09 julio 2006

El don

Gumersindo Cantalapiedra tenía un don especial. Ya desde muy pequeño, charlando con los pastores en el pueblo, todos se dieron cuenta de que aquel chaval poseía un toque divino.

-Mañana habrá una tormenta en el valle, será mejor que no saquéis a pastar a las ovejas -vaticinaba en tono serio ante los parroquianos del bar.
-¡Vamos, zagal! Mañana no va a llover -contestaba alguno de los pastores mientras apuraba el último chato de la tarde-. A ver si vas a saber tú más que nosotros... -sentenciaba riendo.

Al día siguiente, cuando los pastores estaban recontando sus nerviosas ovejas, se acordaban del pequeño Gumersindo y se lanzaban miradas cargadas de temor y de duda.

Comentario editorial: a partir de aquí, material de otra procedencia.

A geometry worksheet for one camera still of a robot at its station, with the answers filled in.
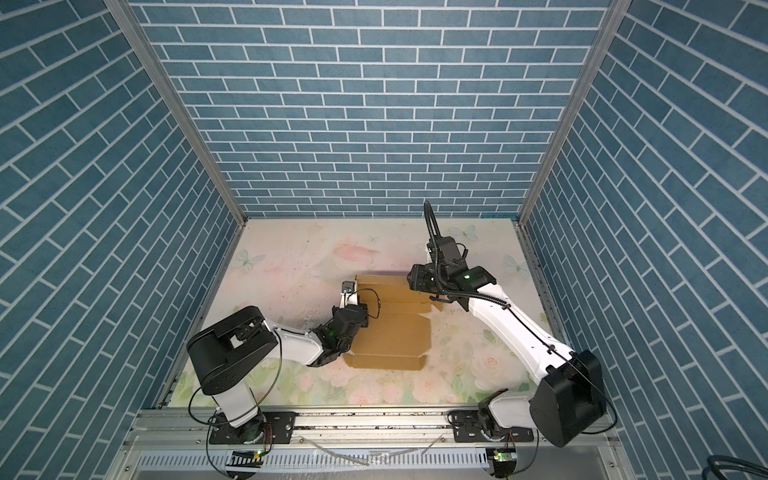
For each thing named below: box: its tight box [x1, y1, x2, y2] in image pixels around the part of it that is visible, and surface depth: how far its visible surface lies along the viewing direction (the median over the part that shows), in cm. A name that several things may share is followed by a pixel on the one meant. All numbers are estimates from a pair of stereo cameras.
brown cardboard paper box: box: [343, 274, 444, 371], surface depth 88 cm

Con el tiempo los habitantes del pueblo fueron confiando en las predicciones de Gumersindo hasta tal punto que nada era decidido sin consultar antes su opinión. Sin embargo, Gumersindo no tenía respuestas para todas las preguntas.

En ocasiones sabía que el correo se iba a retrasar un par de días o que Julia, la tendera, tendría una niña en marzo. Pero era incapaz de adivinar el resultado de un partido de la selección o de acertar el número de la lotería. Era un don caprichoso el de Gumersindo, que solo le permitía adelantarse a hechos tan azarosos como intrascendentes.

Debido a esta peculiaridad, las gentes del pueblo se tuvieron que acostumbrar únicamente a escucharlo en vez de a interrogarle. Gumersindo realizaba sus predicciones en el bar, de tarde en tarde. Y los parroquianos se las transmitían después a los vecinos si la noticia del día era de interés.

Así fue creciendo Gumersindo en aquel pueblo que lo había acabado por aceptar como una curiosidad sin importancia, gastando sus días en los libros que le prestaba el alcalde y en el ejercicio, a ratos, de su papel de adivino casual.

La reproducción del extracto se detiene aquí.